» **What to do**
Go through the records and extract every line with the word "stayed".

» **Given records**
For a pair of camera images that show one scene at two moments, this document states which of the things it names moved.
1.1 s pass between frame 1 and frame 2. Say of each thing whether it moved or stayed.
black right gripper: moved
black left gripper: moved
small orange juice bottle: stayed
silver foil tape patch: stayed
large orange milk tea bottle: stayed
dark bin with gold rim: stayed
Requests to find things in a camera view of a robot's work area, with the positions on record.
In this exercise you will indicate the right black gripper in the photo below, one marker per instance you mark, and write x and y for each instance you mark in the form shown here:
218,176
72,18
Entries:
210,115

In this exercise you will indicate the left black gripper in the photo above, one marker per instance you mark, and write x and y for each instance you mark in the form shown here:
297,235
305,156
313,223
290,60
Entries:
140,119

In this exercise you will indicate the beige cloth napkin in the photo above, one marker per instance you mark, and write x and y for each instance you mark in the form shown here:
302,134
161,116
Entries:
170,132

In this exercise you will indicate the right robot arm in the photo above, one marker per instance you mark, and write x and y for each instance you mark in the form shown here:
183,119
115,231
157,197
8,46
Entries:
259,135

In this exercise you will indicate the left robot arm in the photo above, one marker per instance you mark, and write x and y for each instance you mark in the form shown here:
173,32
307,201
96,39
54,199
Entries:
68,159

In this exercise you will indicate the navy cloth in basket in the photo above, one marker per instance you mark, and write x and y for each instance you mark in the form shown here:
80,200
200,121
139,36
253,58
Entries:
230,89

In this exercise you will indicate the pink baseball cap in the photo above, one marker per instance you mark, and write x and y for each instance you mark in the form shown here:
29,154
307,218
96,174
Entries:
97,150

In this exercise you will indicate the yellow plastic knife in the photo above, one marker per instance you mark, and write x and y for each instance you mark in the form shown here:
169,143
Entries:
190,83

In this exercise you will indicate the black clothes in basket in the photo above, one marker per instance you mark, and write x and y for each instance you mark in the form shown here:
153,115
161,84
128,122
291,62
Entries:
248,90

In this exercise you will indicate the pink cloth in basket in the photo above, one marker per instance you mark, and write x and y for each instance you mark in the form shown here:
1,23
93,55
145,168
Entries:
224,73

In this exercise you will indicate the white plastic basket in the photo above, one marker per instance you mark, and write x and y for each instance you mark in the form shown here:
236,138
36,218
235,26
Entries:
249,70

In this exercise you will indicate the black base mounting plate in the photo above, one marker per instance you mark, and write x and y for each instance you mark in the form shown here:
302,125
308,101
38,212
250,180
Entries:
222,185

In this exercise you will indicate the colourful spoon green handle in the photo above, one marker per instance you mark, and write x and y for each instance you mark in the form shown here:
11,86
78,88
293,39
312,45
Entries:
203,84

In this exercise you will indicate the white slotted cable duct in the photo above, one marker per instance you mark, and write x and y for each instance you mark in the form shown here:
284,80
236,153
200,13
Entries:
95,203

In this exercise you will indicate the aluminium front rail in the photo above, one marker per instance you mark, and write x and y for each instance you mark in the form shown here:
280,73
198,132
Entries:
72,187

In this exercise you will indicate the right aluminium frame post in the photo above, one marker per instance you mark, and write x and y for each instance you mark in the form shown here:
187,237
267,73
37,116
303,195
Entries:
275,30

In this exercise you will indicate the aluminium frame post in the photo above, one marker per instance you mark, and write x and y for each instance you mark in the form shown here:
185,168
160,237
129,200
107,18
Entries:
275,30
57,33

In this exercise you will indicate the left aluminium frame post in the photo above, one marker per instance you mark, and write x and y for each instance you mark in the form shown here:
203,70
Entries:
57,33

» **Result below**
1.1 s pass between frame 1 and frame 2. Say of each thing whether it moved or stayed.
small orange juice bottle: stayed
silver foil tape patch: stayed
large orange milk tea bottle: stayed
dark bin with gold rim: stayed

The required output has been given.